■ INSTRUCTIONS FOR THE TASK:
Line by line, print the records exactly, and keep images out of the copy.

■ DATA RECORDS:
★ ★ ★ ★ ★

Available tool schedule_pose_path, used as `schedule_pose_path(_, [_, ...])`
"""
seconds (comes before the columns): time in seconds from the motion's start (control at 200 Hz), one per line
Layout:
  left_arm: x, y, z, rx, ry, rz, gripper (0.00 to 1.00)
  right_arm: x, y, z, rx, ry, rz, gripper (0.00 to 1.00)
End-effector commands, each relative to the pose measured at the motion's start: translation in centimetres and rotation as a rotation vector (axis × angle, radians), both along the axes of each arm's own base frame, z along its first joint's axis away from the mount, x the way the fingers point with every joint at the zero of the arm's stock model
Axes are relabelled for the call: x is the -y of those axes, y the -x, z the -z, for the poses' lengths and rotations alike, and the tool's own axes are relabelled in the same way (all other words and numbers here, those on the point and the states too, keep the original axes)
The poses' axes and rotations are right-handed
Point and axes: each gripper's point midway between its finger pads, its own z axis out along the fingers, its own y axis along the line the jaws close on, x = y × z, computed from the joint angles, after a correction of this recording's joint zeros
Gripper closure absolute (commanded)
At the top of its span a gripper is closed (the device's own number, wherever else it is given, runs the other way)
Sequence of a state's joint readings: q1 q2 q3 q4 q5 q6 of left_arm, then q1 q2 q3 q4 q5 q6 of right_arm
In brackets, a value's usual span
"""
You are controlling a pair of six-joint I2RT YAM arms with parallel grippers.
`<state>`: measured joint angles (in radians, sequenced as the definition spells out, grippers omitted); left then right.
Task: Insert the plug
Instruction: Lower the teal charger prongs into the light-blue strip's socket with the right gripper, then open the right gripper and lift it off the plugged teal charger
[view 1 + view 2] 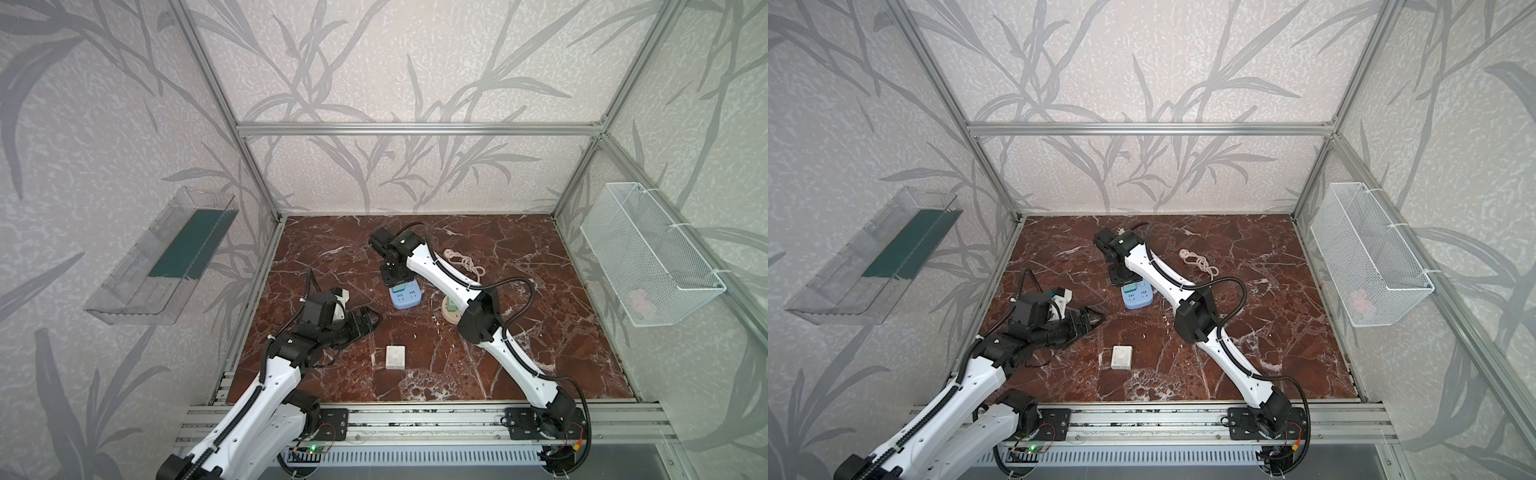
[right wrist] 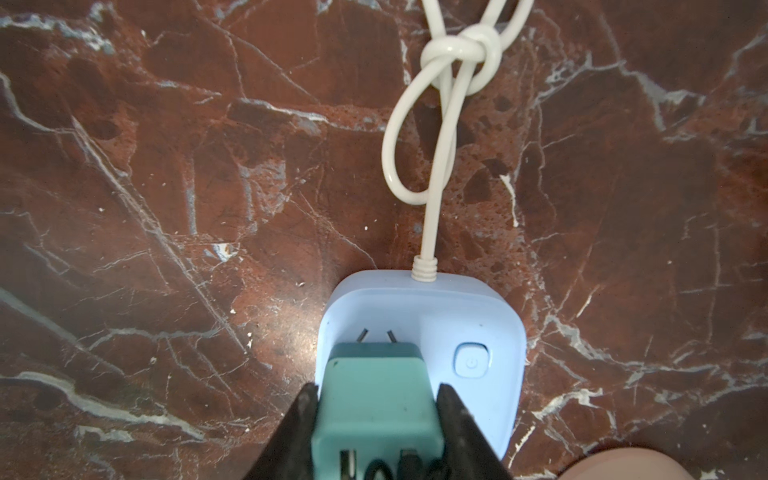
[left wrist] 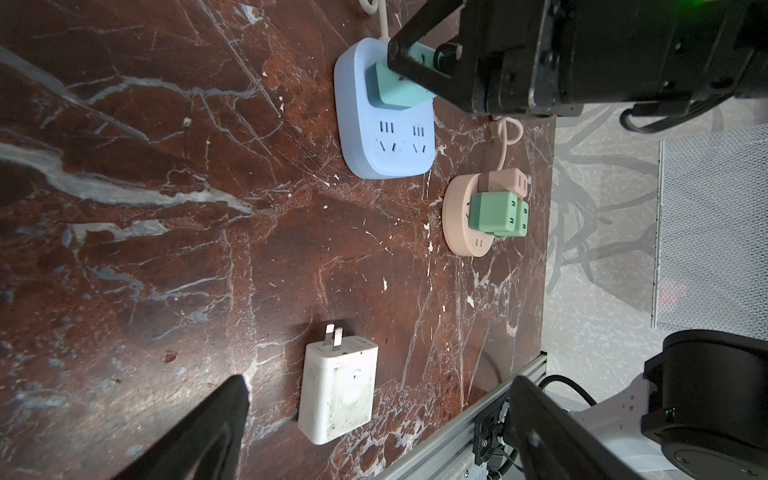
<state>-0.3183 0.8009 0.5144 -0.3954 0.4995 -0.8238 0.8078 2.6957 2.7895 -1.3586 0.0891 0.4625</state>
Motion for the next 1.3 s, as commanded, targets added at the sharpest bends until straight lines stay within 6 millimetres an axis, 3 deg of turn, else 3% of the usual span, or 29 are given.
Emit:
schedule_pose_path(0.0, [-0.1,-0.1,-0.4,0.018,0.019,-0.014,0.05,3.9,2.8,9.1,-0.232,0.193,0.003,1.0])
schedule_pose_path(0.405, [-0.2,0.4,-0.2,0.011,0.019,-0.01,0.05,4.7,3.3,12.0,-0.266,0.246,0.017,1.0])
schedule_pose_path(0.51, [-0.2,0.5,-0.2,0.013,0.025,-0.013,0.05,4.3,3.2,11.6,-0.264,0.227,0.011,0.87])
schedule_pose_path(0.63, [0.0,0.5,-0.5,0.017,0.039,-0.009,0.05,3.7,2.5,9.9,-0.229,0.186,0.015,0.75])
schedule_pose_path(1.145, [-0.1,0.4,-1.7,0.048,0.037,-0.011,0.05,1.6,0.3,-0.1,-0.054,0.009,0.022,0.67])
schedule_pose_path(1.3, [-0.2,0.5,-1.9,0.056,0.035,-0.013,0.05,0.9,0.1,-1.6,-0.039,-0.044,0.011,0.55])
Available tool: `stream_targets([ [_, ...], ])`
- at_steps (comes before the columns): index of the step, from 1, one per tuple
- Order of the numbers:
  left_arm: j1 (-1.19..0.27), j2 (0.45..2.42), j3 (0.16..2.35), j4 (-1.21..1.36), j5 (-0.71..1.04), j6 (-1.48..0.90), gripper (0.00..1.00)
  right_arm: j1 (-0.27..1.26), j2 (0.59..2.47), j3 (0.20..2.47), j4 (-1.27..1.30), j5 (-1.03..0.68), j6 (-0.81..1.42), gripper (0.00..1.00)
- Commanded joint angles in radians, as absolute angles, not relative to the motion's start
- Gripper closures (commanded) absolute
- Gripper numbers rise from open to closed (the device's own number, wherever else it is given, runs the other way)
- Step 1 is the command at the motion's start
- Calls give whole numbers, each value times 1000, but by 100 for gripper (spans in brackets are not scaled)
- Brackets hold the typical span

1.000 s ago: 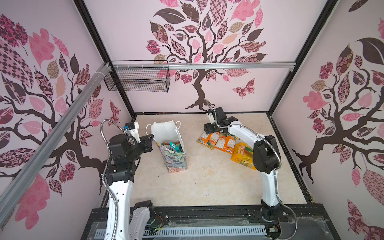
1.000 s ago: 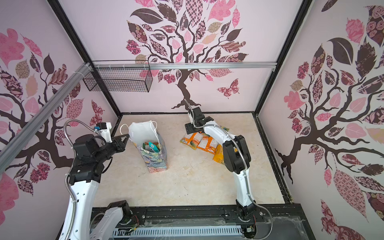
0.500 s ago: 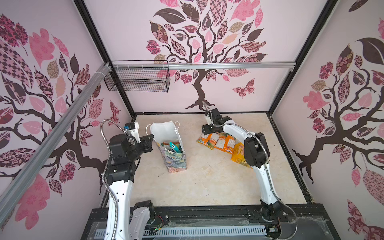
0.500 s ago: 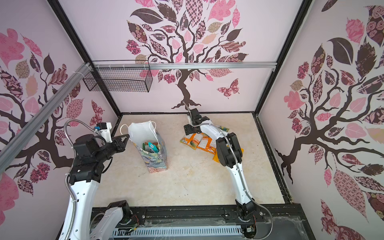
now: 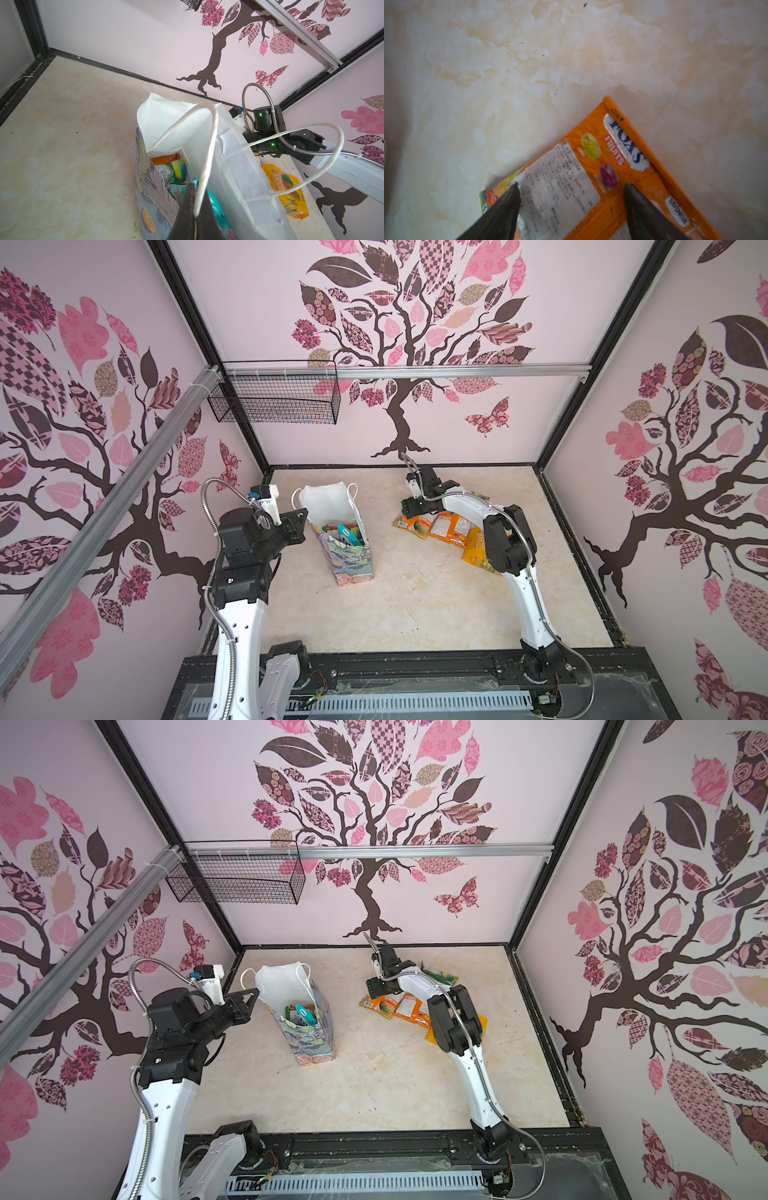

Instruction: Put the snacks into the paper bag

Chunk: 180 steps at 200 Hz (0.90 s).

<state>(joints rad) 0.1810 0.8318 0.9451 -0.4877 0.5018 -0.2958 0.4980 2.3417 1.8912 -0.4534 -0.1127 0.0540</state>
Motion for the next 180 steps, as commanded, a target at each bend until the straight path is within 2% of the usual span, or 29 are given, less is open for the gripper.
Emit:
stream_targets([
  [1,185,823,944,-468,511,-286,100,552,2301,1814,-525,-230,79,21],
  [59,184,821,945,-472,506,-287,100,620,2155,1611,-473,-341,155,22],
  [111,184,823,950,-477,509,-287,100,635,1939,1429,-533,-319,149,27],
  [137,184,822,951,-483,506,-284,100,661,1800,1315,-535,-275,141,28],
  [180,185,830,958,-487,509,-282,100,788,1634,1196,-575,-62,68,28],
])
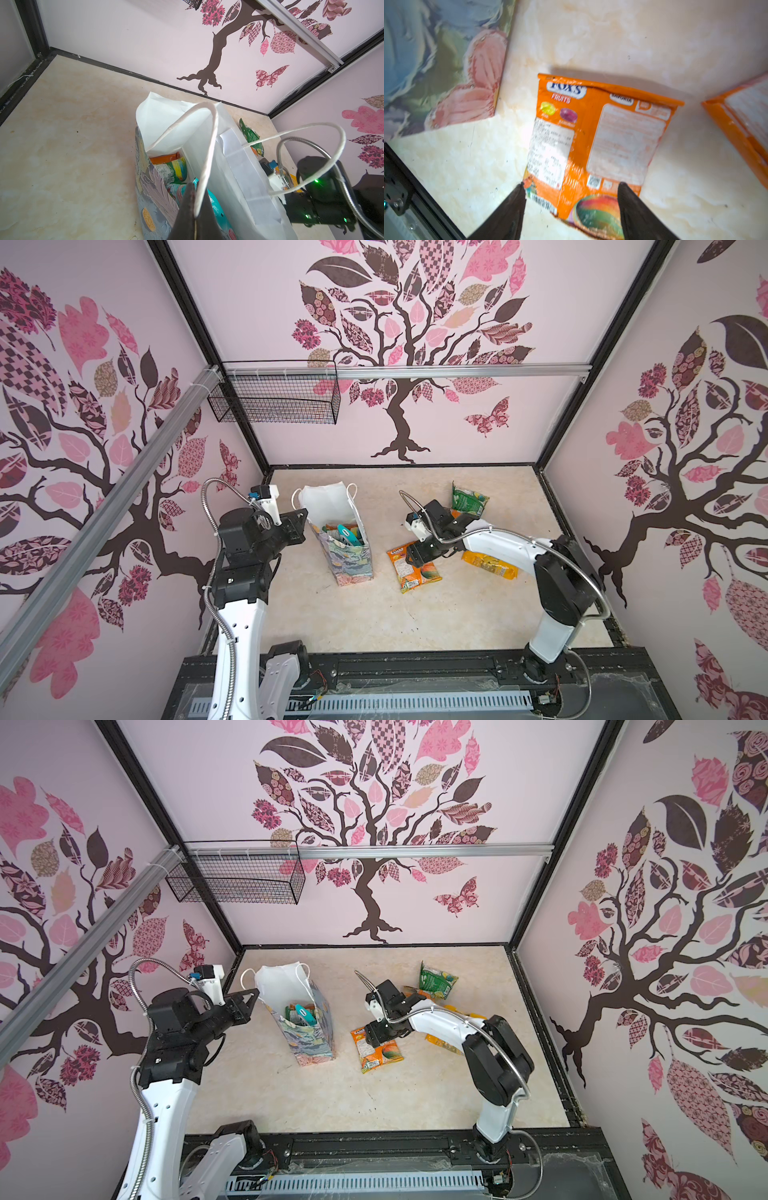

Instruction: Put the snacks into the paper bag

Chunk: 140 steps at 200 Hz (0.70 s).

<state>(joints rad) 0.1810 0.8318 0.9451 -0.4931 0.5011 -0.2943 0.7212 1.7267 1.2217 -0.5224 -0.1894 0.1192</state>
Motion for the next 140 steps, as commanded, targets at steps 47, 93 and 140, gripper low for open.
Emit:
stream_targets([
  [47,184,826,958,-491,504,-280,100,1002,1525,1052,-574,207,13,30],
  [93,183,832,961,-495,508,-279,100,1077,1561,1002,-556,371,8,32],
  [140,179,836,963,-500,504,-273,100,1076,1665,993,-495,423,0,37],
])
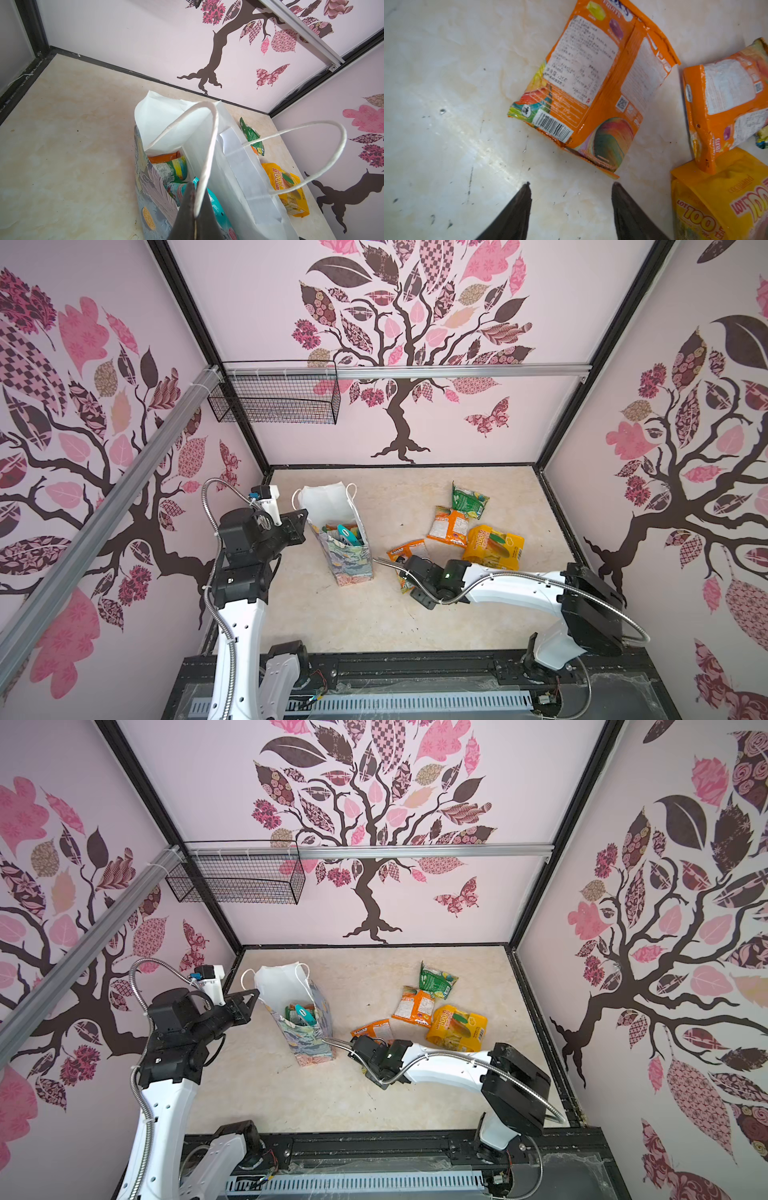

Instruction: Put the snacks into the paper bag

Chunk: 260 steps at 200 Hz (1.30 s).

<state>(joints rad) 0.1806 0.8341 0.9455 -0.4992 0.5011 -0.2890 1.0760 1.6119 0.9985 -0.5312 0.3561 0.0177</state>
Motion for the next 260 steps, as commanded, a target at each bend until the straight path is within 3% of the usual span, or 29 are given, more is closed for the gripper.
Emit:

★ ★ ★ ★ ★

■ YOUR SOLUTION:
Available tool schedule_pose_path, used as `schedule_pose_path(_, [_, ...])`
"""
seconds (comes before the columns): time in seconds from the motion's start (control at 200 Hz), one per line
Layout:
  left_arm: x, y, z, rx, ry, rz, gripper (0.00 to 1.00)
  right_arm: x, y, z, rx, ry, rz, gripper (0.00 to 1.00)
End-effector commands, each relative to the pose measured at the motion's start: translation in centimetres and rotation as a rotation vector (axis × angle, radians), both along the axes of each arm's own base frame, z along its first joint's axis away from the mount, x the way the fingers point with every joint at the zero of the arm's stock model
Axes are relabelled for the call: x is the -y of those axes, y the -x, z the -z, for the poses' lengths and rotations alike, and the tool's own axes are relabelled in the same way (all other words and numbers here, those on the point and the states too, keep the original axes)
The poses' axes and rotations are right-handed
Point and axes: each gripper's point midway between its finger pads, its own z axis out along the fingers, its own y axis along the line the jaws close on, x = y × z, computed from the joint angles, after a correction of this recording's joint zeros
Gripper closure absolute (commanded)
At the top of its span a gripper is closed (the device's own number, wherever else it is given, runs the other way)
Sequence of a state's joint readings: q1 q2 q3 q4 q5 q6 of left_arm, then q1 q2 q3 q4 q5 q6 of right_arm
In brackets, a value's usual span
"""
You are controlling a pair of six-joint I2RT YAM arms with parallel grippers.
`<state>`: measured joint angles (in radians, sequenced as the definition spells out, grippers omitted); left then right.
Task: Insert the plug
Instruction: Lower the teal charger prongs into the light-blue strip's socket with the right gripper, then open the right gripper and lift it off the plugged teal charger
[view 1 + view 2] 
[right wrist] 
[left wrist] 
<state>-0.3183 0.8009 0.5144 -0.3954 0.4995 -0.8238 0.8078 2.6957 2.7895 -1.3586 0.0891 0.4625</state>
Motion for the next 1.3 s, as commanded, targets added at the sharpest bends until straight lines stay within 6 millimetres an axis, 3 deg of turn, else 3% of the usual span, or 29 are given.
Emit:
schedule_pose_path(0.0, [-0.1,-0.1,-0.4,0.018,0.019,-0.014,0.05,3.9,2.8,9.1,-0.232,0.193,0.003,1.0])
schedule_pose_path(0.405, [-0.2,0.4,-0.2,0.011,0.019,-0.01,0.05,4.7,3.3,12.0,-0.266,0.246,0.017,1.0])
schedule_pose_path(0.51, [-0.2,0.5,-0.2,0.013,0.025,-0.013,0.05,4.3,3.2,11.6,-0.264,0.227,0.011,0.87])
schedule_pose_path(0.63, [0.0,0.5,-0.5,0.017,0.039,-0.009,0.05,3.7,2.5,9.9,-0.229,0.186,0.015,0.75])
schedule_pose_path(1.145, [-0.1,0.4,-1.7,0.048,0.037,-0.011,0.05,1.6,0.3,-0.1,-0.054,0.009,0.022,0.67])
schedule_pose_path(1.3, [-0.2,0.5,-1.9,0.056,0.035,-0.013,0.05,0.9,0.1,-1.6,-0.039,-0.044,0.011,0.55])
Available tool: `stream_targets([ [_, ...], ])`
- at_steps (comes before the columns): index of the step, from 1, one per tuple
- Order of the numbers:
  left_arm: j1 (-1.19..0.27), j2 (0.45..2.42), j3 (0.16..2.35), j4 (-1.21..1.36), j5 (-0.71..1.04), j6 (-1.48..0.90), gripper (0.00..1.00)
  right_arm: j1 (-0.27..1.26), j2 (0.59..2.47), j3 (0.20..2.47), j4 (-1.27..1.30), j5 (-1.03..0.68), j6 (-0.81..1.42), gripper (0.00..1.00)
- Commanded joint angles in radians, as absolute angles, not relative to the motion's start
- Gripper closures (commanded) absolute
- Gripper numbers rise from open to closed (the device's own number, wherever else it is given, runs the other way)
- Step 1 is the command at the motion's start
- Calls give whole numbers, each value times 1000, but by 100 for gripper (spans in brackets are not scaled)
- Brackets hold the typical span

1.000 s ago: 
1.000 s ago: 
0.500 s ago: 
0.500 s ago: 
now: 

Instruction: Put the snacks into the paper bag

Chunk: 180 steps at 200 Hz (0.90 s).

<state>(joints rad) 0.1810 0.8318 0.9451 -0.4877 0.5018 -0.2958 0.4980 2.3417 1.8912 -0.4534 -0.1127 0.0540</state>
Motion for the next 180 steps, as commanded, a target at each bend until the straight path is within 2% of the usual span, or 29 are given, less is open for the gripper.
Emit:
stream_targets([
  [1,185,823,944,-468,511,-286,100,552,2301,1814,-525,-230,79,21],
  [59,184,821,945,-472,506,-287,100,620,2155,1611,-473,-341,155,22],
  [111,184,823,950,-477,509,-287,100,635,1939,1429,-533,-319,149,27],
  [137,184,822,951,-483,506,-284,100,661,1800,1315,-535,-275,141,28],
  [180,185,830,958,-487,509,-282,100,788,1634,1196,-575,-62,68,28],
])

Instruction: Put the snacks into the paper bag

Chunk: 140 steps at 200 Hz (0.70 s).

<state>(joints rad) 0.1810 0.8318 0.9451 -0.4931 0.5011 -0.2943 0.7212 1.7267 1.2217 -0.5224 -0.1894 0.1192</state>
Motion for the next 140 steps, as commanded, targets at steps 47, 93 and 140, gripper low for open.
Emit:
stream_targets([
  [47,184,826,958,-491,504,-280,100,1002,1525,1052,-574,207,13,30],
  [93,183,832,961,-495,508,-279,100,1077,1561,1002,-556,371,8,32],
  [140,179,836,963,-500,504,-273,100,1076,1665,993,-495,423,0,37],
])

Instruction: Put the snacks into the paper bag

Chunk: 260 steps at 200 Hz (1.30 s).

<state>(joints rad) 0.1806 0.8341 0.9455 -0.4992 0.5011 -0.2890 1.0760 1.6119 0.9985 -0.5312 0.3561 0.0177</state>
Motion for the next 260 steps, as commanded, a target at each bend until the straight path is within 3% of the usual span, or 29 are given, more is closed for the gripper.
Emit:

The exercise contains no remaining tasks.